Building Self-Reconfiguring Distributed Simulations Using Compensating Reconfiguration

Lt. Col. Don Welch, U.S. Military Academy
James Purtilo, University of Maryland

 

In distributed training simulations, simulators can lose their connections to the rest of the simulation. When this happens, the uncontrolled virtual entities exhibit unrealistic behavior. To avoid unrealistic behavior, the distributed simulation must reconfigure itself based on the state of the simulation software and the virtual world. We call the automatic restructuring of a distributed application with respect to a set of rules "compensating reconfiguration," and we have developed a software engineering environment that could be used to support its inclusion in Department of Defense (DoD) distributed simulations.

THE DOD DISTRIBUTED simulation domain encompasses a variety of uses, architectures, and techniques. DoD uses distributed simulation for test and evaluation, analysis, and training.
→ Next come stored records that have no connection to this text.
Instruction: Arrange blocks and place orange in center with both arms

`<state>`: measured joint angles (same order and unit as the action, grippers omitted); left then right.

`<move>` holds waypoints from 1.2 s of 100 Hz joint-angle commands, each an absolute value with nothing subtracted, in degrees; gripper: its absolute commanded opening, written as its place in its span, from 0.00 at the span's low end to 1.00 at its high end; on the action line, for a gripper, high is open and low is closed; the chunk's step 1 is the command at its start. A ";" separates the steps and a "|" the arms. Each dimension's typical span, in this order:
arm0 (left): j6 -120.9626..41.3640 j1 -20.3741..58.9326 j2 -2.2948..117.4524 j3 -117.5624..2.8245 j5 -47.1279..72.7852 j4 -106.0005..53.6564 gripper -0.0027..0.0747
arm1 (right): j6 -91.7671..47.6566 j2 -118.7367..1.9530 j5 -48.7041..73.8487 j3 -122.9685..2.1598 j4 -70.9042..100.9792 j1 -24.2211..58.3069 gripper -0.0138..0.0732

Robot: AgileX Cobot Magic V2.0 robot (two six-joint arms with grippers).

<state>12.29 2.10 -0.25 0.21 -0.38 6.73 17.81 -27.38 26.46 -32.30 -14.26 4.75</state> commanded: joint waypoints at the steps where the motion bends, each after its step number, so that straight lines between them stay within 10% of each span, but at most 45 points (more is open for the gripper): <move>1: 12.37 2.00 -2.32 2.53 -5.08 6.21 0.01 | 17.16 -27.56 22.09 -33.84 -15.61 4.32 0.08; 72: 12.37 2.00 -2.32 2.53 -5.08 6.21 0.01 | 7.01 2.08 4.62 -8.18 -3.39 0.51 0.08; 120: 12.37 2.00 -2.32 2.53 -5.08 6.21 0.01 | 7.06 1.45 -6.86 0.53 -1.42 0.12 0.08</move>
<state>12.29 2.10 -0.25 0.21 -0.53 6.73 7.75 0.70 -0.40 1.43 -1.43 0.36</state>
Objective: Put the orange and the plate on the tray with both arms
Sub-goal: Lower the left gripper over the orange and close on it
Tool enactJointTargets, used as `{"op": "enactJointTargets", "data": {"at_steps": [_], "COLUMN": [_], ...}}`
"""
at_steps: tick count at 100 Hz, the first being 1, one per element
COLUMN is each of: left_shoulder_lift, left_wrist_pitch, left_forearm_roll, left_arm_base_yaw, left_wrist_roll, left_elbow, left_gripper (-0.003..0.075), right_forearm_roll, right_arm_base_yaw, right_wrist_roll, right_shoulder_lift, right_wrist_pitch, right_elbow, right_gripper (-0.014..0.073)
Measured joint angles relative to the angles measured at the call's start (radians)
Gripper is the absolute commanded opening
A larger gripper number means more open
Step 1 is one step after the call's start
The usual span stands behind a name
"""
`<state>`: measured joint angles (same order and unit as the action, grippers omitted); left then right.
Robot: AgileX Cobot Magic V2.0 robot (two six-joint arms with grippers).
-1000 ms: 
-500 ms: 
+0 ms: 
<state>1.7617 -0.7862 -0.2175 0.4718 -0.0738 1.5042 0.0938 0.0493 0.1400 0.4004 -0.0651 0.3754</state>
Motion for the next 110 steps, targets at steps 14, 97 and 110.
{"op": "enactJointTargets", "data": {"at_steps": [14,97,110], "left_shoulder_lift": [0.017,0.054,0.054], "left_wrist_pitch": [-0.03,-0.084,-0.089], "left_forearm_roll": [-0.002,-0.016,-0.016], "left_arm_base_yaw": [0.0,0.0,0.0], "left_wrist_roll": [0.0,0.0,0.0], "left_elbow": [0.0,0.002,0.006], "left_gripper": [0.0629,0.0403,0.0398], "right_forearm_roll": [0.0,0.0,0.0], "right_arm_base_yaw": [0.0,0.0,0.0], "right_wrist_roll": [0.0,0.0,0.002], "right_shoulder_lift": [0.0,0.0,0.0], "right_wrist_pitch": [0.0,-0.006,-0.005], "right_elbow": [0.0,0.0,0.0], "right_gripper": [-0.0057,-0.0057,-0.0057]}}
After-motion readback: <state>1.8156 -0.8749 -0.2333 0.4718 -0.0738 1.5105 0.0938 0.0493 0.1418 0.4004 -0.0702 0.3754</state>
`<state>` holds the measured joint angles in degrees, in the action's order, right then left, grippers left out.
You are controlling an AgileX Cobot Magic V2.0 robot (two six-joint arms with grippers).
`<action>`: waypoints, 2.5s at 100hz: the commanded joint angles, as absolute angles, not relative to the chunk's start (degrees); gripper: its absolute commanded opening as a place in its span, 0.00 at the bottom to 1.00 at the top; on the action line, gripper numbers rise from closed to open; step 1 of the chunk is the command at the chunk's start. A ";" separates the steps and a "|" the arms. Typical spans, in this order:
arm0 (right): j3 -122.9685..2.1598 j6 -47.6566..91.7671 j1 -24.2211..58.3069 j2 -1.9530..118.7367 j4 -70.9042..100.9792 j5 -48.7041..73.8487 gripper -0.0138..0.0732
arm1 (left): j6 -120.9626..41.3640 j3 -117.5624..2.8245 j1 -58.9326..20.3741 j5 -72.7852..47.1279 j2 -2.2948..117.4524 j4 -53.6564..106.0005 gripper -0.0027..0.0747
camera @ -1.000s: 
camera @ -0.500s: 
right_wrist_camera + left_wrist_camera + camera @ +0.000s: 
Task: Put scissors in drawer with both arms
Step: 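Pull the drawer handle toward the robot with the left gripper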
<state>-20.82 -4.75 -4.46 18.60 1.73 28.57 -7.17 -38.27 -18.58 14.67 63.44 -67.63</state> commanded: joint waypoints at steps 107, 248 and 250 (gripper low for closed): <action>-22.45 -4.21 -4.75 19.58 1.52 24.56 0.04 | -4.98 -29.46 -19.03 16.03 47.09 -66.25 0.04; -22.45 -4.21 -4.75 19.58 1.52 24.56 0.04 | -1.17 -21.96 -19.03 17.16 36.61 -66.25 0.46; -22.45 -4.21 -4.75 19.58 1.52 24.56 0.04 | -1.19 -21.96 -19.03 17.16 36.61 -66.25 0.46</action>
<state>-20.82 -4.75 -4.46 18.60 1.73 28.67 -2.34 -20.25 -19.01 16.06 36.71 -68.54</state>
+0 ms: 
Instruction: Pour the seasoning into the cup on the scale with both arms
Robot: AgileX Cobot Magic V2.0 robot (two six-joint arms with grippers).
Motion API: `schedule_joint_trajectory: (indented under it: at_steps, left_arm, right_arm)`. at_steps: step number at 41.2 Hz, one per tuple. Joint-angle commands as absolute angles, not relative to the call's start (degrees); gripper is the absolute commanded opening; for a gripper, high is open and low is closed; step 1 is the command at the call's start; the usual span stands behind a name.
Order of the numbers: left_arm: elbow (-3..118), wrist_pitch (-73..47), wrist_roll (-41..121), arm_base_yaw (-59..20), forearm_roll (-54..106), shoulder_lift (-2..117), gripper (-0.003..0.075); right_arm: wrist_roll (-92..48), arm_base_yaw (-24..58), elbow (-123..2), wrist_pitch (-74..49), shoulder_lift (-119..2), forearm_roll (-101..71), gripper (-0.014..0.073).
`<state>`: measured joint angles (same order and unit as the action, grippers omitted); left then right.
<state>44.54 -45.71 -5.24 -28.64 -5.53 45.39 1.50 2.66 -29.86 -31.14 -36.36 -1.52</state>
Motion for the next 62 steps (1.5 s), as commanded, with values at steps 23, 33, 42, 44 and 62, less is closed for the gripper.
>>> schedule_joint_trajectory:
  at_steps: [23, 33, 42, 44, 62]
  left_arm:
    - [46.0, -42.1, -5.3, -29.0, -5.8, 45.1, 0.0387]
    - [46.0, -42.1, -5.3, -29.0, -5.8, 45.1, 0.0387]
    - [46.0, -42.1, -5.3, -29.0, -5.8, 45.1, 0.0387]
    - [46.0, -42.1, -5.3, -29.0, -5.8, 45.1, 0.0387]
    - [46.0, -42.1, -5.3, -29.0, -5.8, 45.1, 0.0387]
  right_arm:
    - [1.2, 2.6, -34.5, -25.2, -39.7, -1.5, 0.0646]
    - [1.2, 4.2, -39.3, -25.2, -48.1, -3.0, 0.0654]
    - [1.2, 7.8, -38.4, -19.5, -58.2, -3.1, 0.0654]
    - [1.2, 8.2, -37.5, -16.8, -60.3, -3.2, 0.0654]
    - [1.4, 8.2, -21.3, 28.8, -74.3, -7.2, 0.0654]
Each of these categories brings with it different requirements for the distributed simulation architecture. Currently, DoD has simulations that use a totally distributed approach, as discussed in [1] and [2] but has mandated that all simulations use a middleware approach as defined by the high-level architecture (HLA) discussed in [3,4,5]. HLA is designed to support a family of simulations such as uses mentioned above and aggregate, disaggregate, and component levels of detail.
     Failures in distributed training simulations can cause unrealistic behavior. Should a simulator crash or lose its link to the rest of the simulation, virtual objects the simulator owns will continue under the control of their dead-reckoning algorithms until they are removed from the simulation. There are ways to provide more realistic behavior. Starting a new copy of the simulation on a different host can re-establish sanity if the simulator requires little or no human involvement. For human-in-the-loop trainers, this approach is not practical because it is too expensive to maintain simulators with crews that do nothing but wait around for failures. To substitute a computer-controlled simulator for the absent trainer is more cost-effective and also can successfully maintain simulation realism.
     In some cases, a manned simulator would only be lost temporarily. When the human-in-the-loop system returns, it cannot simply be left out of the exercise as would be a computer-controlled simulator. The crew represents a significant investment in resources and training opportunity. To give the manned simulator control of its original objects will not always be appropriate, such as returning control of the original helicopter to a user when it has already crashed on the virtual battlefield. To re-introduce a simulator back into a simulation is a complicated decision that requires knowledge of the virtual world as well as the simulation configuration.
     We call the automatic restructuring of a distributed application in accordance with a set of rules "compensating reconfiguration." We have developed a software engineering environment that could support its inclusion in DoD distributed simulations. The compensating reconfiguration component created through this environment imposes an extremely small performance penalty on the simulation and is not an unreasonably complex burden for the simulation builders.

Related Work
In the DoD distributed simulation domain, there has been an abundance of work that defines the HLA [3,4,5]. The HLA addresses the late joining, early departure, and changing ownership of federates (simulator components). However, fault tolerance does not seem to have been adequately addressed, and certainly it has not been addressed within the context of demands such as fewer support staff and human-in-the-loop simulations [1].
     The gluing together of disparate heterogeneous distributed systems forms the foundation of HLA. Understanding interconnection abstractions like Common Object Request Broker Architecture [6] and Polylith [7] is critical to understanding HLA. Using standard interconnection abstractions makes the development of a software engineering environment practical. These abstractions make it possible for our framework to work with existing systems without resorting to changing any of the components. We feel that compensating reconfiguration is best built into the interconnection abstraction and provided as a service.
     The end result of compensating reconfiguration is the dynamic reconfiguration of the application. There are two primary approaches to dynamic reconfiguration. The Conic approach moves the application to a quiescent state prior to reconfiguration [8]. This approach requires logic located in each component that will migrate a component to a quiescent state in finite time. This technique is more appropriate for simulations that do not run on wall-clock time. A virtual simulation cannot achieve a quiescent state and still maintain realistic behavior. C. Hofmeister's approach is better suited for virtual simulations [9]. She requires that the components involved divulge their internal state, then loads this into the new component. Since simulators in a distributed simulation continuously divulge their internal state (which is most important to the rest of the simulation), the software is ready for dynamic reconfiguration without change.
     N. Minsky has used laws to ensure consistency in the software architecture as it evolves. A set of invariant laws is enforced throughout the lifecycle of the software using independent monitoring [10]. We focus on keeping the behavior of the distributed system consistent throughout its execution.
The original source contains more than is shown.